=== Your goal ===
Reproduce all the lines below exactly and omit the images.

=== Given material ===
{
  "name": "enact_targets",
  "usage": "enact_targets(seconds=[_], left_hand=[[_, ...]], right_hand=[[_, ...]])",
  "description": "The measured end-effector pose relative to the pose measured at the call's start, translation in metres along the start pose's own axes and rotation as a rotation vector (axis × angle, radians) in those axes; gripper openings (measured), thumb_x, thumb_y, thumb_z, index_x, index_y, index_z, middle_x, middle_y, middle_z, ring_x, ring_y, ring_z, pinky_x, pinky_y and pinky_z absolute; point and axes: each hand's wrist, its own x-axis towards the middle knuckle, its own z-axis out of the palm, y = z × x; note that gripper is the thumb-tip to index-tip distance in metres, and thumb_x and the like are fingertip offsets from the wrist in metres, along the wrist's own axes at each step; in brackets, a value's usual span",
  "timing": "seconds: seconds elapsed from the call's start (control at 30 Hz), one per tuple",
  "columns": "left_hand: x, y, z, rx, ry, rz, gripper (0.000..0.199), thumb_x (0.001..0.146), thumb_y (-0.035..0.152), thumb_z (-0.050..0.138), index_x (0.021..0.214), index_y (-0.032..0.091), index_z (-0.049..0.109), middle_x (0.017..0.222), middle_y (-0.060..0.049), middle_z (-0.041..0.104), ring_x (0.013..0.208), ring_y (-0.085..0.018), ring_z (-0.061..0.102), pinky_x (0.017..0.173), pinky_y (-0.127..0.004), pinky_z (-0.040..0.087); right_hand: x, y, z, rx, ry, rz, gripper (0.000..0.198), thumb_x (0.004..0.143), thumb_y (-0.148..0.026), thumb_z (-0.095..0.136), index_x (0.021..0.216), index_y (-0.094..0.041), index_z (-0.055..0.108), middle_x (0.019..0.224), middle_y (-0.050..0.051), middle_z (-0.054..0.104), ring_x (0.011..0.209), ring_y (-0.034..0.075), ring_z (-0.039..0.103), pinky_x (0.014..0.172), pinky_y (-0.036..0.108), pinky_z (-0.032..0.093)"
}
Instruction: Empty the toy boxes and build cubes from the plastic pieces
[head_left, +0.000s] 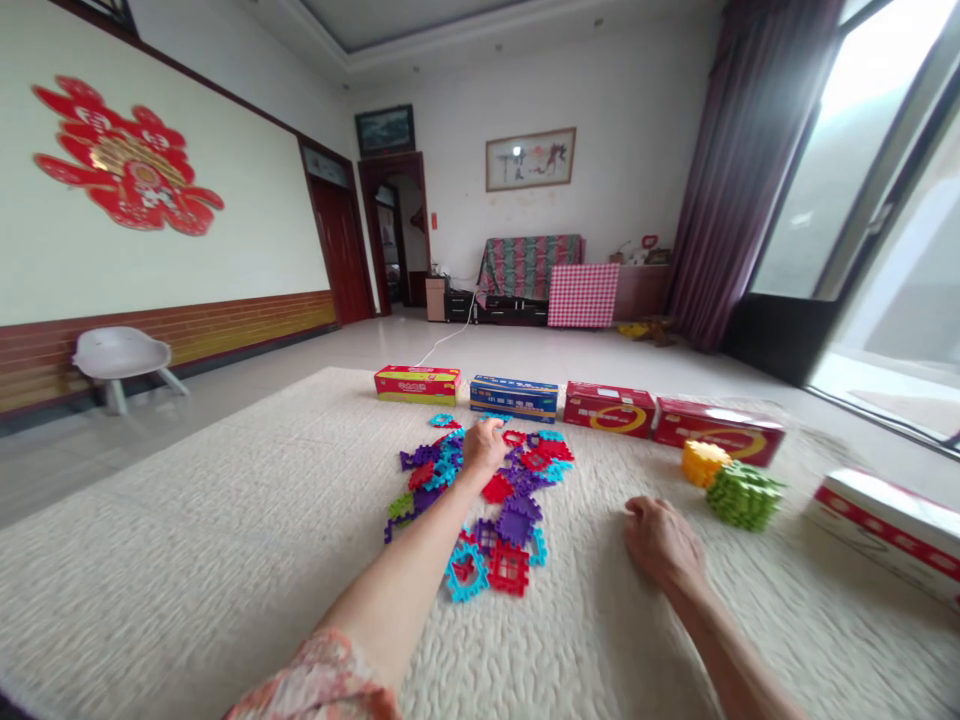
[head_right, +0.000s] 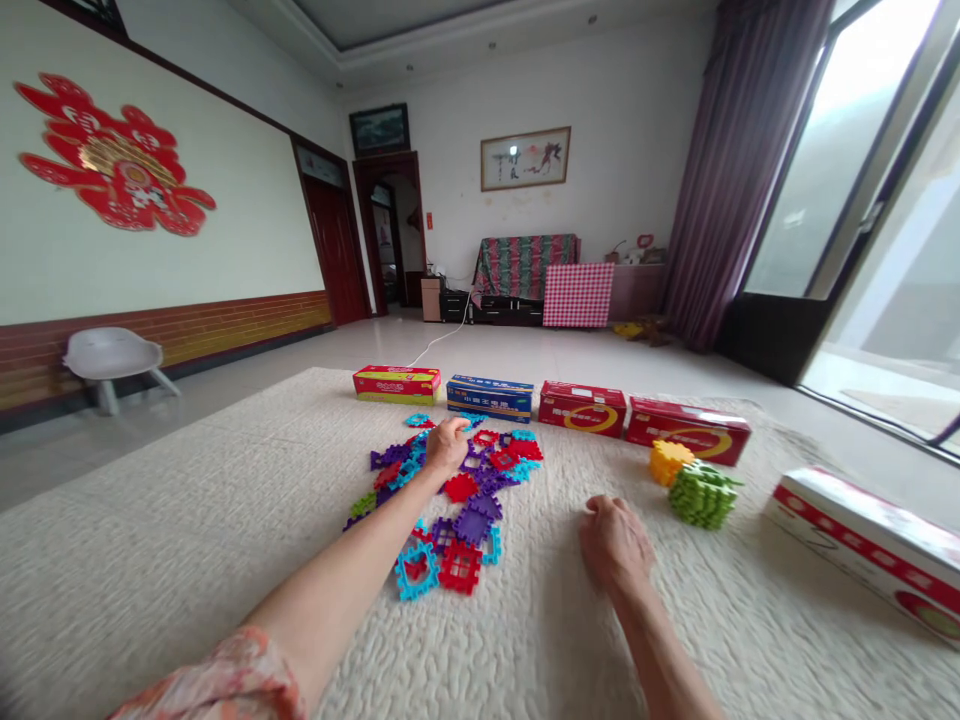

=== Exercise response ===
{
  "name": "enact_targets",
  "usage": "enact_targets(seconds=[_], left_hand=[[_, ...]], right_hand=[[_, ...]])",
  "description": "The measured end-effector pose relative to the pose measured at the call's start, translation in metres along the start pose's own axes and rotation as a rotation vector (axis × angle, radians) in those axes; gripper openings (measured), thumb_x, thumb_y, thumb_z, index_x, index_y, index_z, middle_x, middle_y, middle_z, ring_x, ring_y, ring_z, pinky_x, pinky_y and pinky_z absolute; point and axes: each hand's wrist, its own x-axis towards the middle knuckle, its own z-axis out of the palm, y = z × x; note that gripper is the thumb-tip to index-tip distance in metres, and thumb_x and the like are fingertip offsets from the wrist in metres, along the wrist's own axes at each step; in brackets, a value's usual span",
  "timing": "seconds: seconds elapsed from the call's start (control at 30 Hz), one per tuple",
  "columns": "left_hand: x, y, z, rx, ry, rz, gripper (0.000..0.199), thumb_x (0.001..0.146), thumb_y (-0.035..0.152), thumb_z (-0.050..0.138), index_x (0.021..0.214), index_y (-0.032..0.091), index_z (-0.049..0.109), middle_x (0.017..0.222), middle_y (-0.060..0.049), middle_z (-0.041..0.104), ring_x (0.013..0.208), ring_y (-0.085..0.018), ring_z (-0.061..0.102), pinky_x (0.017..0.173), pinky_y (-0.127..0.004), pinky_z (-0.040..0.087); right_hand: x, y, z, rx, ry, rz, gripper (0.000..0.198), thumb_x (0.004..0.143), thumb_y (-0.148..0.026), thumb_z (-0.095..0.136), index_x (0.021..0.216), index_y (-0.094..0.041), index_z (-0.055..0.108), middle_x (0.019..0.224), middle_y (-0.050..0.051), middle_z (-0.054..0.104), ring_x (0.011..0.209), ring_y (-0.034..0.075), ring_z (-0.039..0.103), pinky_x (0.014..0.172), pinky_y (-0.036..0.108), pinky_z (-0.032..0.093)"
}
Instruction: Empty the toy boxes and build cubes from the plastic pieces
[head_left, +0.000s] 
[head_right, +0.000s] 

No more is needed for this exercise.